#### [TASK DESCRIPTION]
Please restate every line below exactly, without any pictures.

□ □ □ □ □ □ □

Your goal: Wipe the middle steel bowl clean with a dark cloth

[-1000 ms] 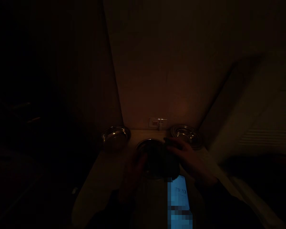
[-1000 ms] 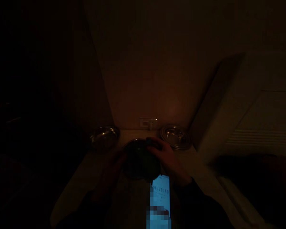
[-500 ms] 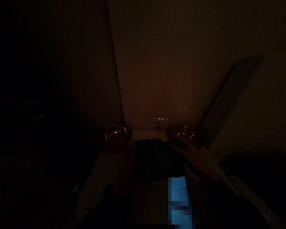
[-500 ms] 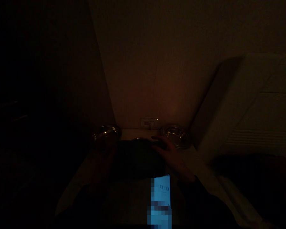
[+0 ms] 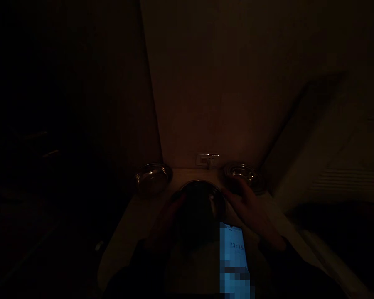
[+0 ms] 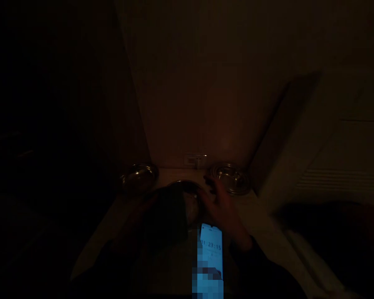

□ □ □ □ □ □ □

#### [REPLY TO THE EXERCISE]
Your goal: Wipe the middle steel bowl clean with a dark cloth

[-1000 ms] 
[-1000 ms] 
[-500 ms] 
[-500 ms] 
[+0 ms] 
[+0 ms] 

This response contains the complete answer.